According to the results reported by other researchers on different phytopathogens strong association has been found between pathogenicity and amount of extracellular CWDEs activities of isolates (Khaledi et al. 2017; Ortega et al. 2013), as observed in this study. Maximum activities of CWDEs studied were observed for the isolate AA14 of A. alternata, which showed highest levels of pathogenicity and aggressiveness, which is parallel to other reports (Hassani et al. 2019; Khaledi et al. 2017). Therefore, we found a correlation among both pathogenicity and aggressiveness on seedlings and CWDEs produced by fungal isolates in vitro. These findings were in accordance with the results obtained by Hassani et al. (2019) and Khaledi et al. (2017).

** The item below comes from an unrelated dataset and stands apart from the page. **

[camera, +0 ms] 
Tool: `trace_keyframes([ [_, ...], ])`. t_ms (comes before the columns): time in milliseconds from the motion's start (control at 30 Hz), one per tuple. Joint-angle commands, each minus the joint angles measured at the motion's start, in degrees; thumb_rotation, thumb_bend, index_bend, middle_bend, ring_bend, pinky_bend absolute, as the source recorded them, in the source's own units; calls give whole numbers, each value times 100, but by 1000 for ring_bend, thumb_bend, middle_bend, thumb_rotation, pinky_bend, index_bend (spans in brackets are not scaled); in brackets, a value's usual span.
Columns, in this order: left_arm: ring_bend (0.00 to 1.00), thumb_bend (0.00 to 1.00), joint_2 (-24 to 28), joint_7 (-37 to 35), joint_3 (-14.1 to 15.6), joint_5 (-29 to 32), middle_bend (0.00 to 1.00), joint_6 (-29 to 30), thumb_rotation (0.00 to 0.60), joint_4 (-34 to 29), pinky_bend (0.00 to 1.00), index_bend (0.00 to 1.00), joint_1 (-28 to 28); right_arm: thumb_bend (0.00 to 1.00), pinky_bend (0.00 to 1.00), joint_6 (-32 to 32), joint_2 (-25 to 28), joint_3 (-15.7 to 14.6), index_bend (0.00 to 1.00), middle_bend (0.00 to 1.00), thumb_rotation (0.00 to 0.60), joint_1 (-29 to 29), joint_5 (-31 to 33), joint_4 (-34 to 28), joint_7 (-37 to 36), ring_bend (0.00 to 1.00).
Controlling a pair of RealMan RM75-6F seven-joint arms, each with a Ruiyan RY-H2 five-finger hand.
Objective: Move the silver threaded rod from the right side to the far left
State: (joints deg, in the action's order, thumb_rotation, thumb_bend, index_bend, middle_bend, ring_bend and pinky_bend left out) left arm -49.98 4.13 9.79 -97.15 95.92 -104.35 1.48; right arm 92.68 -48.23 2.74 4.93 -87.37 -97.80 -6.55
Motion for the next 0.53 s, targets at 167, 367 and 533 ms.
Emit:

In summary, this study indicates that seed-borne fungi caused a reduction in germination, seedling vigor and quality seed. The use of healthy seeds helps to maintain the value traits of Iranian cumin native populations and to protect the cumin from seed-borne fungal infection. Knowledge about seed-borne fungi of cumin and effect it’s on germination and vigor indices could be useful for choosing effective disease management strategies to reduce destructive effects of disease transmitted to seedlings and increase the production and quality of cumin seeds. Moreover, pathogenicity and factors affecting it could be useful for plant breeders in the screening of cumin native populations in the discovery of resistance sources for biotic stresses.